Applying multitask learning to AI models at LinkedIn
August 19, 2022
Multitask learning, a subfield of machine learning, aims to accomplish multiple learning tasks at the same time by exploiting commonalities and differences across tasks. Traditionally, engineers have built separate AI models to accomplish each task at hand. While this allows a simple boundary of ownership, the isolated models lack the ability to share any learnings gathered from training the models. For example, new machine learning (ML) tasks often suffer from the cold start problem due to a lack of training data.
At LinkedIn, we try to improve the performance of AI models by training them in groups of related tasks, which has led to better model performance in our experiments. As ML models power important functions such as job recommendation, job search, and many other products on LinkedIn, the improvement from these models lead to a more effective and relevant jobs marketplace for our members.

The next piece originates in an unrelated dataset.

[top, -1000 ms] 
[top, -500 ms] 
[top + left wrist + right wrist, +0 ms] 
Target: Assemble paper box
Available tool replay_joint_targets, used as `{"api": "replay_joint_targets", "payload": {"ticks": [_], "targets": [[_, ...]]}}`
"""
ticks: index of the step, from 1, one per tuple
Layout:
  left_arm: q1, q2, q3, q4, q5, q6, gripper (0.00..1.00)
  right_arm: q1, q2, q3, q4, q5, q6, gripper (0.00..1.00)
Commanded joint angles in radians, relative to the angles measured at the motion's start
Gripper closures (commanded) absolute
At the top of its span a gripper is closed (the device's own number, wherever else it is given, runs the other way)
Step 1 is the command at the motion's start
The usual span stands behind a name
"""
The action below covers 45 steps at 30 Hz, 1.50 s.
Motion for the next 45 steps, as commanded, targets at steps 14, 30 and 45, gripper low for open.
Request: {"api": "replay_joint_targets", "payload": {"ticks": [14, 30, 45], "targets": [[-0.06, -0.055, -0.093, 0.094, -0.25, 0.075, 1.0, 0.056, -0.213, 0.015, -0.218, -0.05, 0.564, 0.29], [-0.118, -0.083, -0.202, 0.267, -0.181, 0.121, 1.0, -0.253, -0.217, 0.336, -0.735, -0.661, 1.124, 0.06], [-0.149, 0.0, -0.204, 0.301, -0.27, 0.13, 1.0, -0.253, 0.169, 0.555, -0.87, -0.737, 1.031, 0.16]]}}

To address the fundamental challenges in applying multitask learning to general modeling problems, we have designed a multitask training framework. Unlike confined modeling domains in which tasks share the same training data, model architecture, or loss function, building a multitask learning framework for LinkedIn’s heterogeneous use cases had several challenges.
The first challenge that we faced was that different tasks may have a vastly different distribution of labels, which happens a lot among upstream and downstream tasks. For example, we may have tasks to predict for job view and job application. While both tasks are from job search, for every job view, maybe only 10% of it leads to a final job application. This means job applications could easily be overwhelmed by job views. To solve this, we relax the constraints in training and allow different tasks to have separate datasets as input. Using the previous example for a job search example, job application could choose to use a down-sampled training data from the job view training data, to prevent its sparsely populated signals from being overwhelmed.

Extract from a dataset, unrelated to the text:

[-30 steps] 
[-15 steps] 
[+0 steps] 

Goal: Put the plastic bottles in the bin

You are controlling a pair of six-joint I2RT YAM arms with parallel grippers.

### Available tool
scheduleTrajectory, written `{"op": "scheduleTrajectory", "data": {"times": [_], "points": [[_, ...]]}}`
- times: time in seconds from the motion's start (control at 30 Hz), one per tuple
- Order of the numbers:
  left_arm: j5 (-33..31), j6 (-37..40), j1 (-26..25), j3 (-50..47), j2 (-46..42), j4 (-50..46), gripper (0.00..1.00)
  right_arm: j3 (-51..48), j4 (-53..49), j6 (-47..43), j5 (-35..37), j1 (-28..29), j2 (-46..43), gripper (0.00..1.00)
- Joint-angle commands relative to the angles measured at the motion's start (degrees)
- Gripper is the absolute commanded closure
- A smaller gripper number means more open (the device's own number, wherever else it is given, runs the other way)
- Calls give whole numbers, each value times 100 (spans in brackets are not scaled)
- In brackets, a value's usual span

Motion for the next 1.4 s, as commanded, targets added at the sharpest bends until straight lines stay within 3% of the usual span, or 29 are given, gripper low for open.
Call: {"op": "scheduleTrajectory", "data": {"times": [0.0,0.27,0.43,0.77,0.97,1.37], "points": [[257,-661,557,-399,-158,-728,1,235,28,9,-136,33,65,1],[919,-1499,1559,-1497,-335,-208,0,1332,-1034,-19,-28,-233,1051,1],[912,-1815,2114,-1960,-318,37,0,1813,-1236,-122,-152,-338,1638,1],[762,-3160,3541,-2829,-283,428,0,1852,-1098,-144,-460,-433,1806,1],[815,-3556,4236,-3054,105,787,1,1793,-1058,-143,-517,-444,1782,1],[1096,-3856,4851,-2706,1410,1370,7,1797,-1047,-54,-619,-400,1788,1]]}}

With the relaxation of the input datasets, another challenge we faced was that different sets of training data may not need to share the same set of features as different tasks may have different input features. This is especially the case if tasks to be trained together are from different domains or products. At LinkedIn, we have a job search feature for members to find jobs and we also have recruiter search for recruiters to find candidates for a job. These two tasks are related but vary in the features that are required. Through unifying the input data scheme across tasks, we were able to unify schemas of different tasks for multitask training.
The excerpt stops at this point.